How much difference will that have on his numbers?

“You can’t read the future and put pressure on yourself and say, ‘I need to do this,'” Pujols said. “I didn’t change my program. I did the things that I’ve always done in the offseason to prepare myself to come to Spring Training. Obviously this year was a little bit better because I didn’t have to worry about the injuries, like I did in the offseason of 2012 after my knee surgery.

“But as long as I stay healthy, I know I’m going to hit and I’m going to play this game as hard as I can and try to have a big smile and try to help this organization win a championship. This is not about Albert Pujols.”

Alden Gonzalez

9 Comments

Beware, and be aware all of you American League teams, a healthy Pujols, a stronger Hamilton, a more experienced Trout, and a renewed rotation starring a healthy Jared Weaver, a strengthened bull pen, and a team with a chip on their shoulder, and something to prove are coming your way. Beware, be afraid, be very afraid…….

Amen wise one – this team could be scary.

AP must have used his annual suppy ofPEDS to get in shape, he’ll breakdown and all you Anghole lovers will make excuses

I want to agree with you. I just hope our starting pitching rotation is up to the task. Offense and bullpen should be great.

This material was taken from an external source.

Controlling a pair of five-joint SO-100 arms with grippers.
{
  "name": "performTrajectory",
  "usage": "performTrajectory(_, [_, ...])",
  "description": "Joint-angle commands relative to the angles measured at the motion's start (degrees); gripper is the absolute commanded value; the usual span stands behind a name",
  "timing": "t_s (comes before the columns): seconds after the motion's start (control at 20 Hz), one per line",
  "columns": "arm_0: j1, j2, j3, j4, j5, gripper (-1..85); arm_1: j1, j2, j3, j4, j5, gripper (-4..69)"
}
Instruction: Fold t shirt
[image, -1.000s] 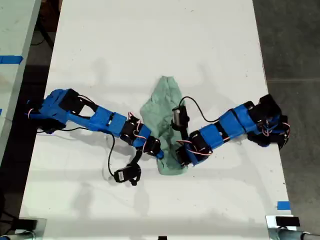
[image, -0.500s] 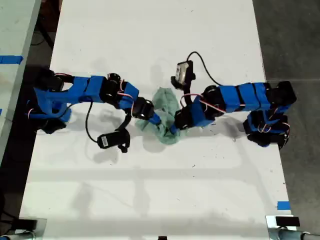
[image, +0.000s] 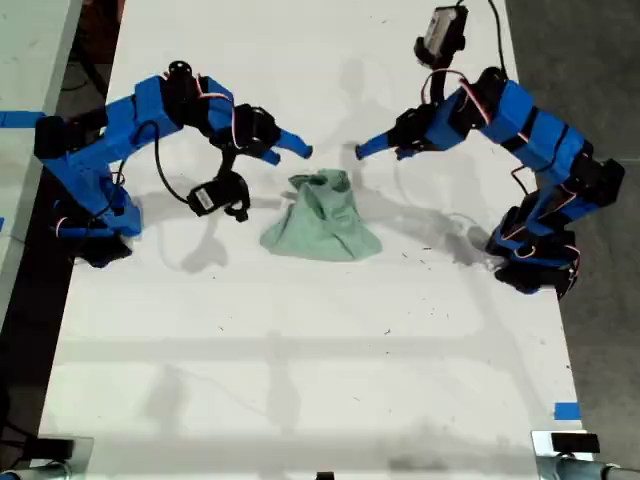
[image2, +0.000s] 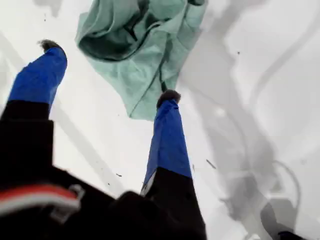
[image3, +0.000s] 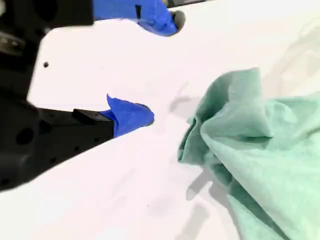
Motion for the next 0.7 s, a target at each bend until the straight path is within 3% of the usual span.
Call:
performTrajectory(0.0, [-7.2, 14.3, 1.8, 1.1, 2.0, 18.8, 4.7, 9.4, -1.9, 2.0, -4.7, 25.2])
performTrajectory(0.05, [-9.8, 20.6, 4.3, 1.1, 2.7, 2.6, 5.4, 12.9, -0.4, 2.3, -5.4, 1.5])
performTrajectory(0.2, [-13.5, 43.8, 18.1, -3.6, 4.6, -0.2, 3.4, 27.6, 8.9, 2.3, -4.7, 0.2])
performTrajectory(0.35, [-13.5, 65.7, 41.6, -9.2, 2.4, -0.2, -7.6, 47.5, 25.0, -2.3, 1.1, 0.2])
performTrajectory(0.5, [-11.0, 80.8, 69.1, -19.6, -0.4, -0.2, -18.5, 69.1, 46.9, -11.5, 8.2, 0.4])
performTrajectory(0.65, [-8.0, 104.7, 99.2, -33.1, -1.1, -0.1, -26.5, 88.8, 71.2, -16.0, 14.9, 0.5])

Why has the Angels not looked at the talent in the Latin American Countries, like the recent signings of the other teams?

Pitching is hopefully satisfactory and offense should be not be a problem, but the current team needs to be more like the 2002 team in the following ways: more aggressive on the base paths while minimizing careless base running mistakes, play some small ball when appropriate, better defense, pitchers/catchers improve at holding runners on base and/or throwing out base runners. If the coaching staff and players can clean up these deficiencies from last year, we will definitely be in the hunt, and I think Calhoun brings an element of intensity to the ball club that has been lacking since Erstad.

you are stupid

Albert and Artie are the greatest!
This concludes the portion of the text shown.